2) Practice playing more than 1 - 2 heroes. If you can only main Lucio, Junkrat, Reinhardt, or Widow (as a few examples), chances are you won't be as useful to your team. Practicing and being good at multiple heroes makes you versatile and more likely to have a better game / win. Ideally: learn to play at least 2 heroes from each category - tank, support, offense, defense.

3) Don't split up your team if you don't have to. Grouping up can be bad if the enemy is about to do an AOE attack like Zarya or Sombra's ult, for instance. But chances are you can be better protected by your team, and target the enemy more effectively if you're grouped. When your team is spread out, it makes them easier to be picked off.

4) Target supports. Supports don't have much HP. They are therefore easy to kill. Killing them means the enemy team can't heal. Getting the enemy's Mercy down is especially useful. Before going into big team fights in particular, make sure your team is aware where the Mercy is. Try to take her out.

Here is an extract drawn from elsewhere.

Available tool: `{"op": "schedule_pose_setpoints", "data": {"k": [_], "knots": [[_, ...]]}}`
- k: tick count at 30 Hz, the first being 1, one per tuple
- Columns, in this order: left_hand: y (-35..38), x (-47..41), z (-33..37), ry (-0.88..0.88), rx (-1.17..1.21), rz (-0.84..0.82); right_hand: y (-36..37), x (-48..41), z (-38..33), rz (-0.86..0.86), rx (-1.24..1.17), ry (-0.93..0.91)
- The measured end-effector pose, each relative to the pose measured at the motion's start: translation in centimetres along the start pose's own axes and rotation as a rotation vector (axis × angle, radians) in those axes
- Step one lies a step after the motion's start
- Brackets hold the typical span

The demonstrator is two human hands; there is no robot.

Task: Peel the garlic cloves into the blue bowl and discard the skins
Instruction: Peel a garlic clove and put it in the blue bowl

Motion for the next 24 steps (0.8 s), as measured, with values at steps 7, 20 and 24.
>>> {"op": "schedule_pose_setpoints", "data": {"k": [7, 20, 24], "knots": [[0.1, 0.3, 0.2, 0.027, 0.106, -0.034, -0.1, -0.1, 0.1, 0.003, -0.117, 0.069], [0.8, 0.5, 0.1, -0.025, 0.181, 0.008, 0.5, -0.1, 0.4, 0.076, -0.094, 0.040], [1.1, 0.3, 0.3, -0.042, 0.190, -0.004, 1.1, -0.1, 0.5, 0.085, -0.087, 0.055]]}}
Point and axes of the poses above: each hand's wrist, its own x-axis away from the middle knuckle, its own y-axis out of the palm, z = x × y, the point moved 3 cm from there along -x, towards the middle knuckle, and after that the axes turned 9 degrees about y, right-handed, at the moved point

5) Treat your team politely. Your team won't even want to win if you treat them like crap. You are all here to play the game competitively. Learn how to be a good sport, learn how to lose a match humbly, and learn how to give / receive constructive criticism. This wouldn't be competitive if you never lost any matches, so expect it to happen sometimes.

6) Use the voice chat (if you have a mic)to call out whether an enemy is about to ult, if there's an enemy behind your team, etc.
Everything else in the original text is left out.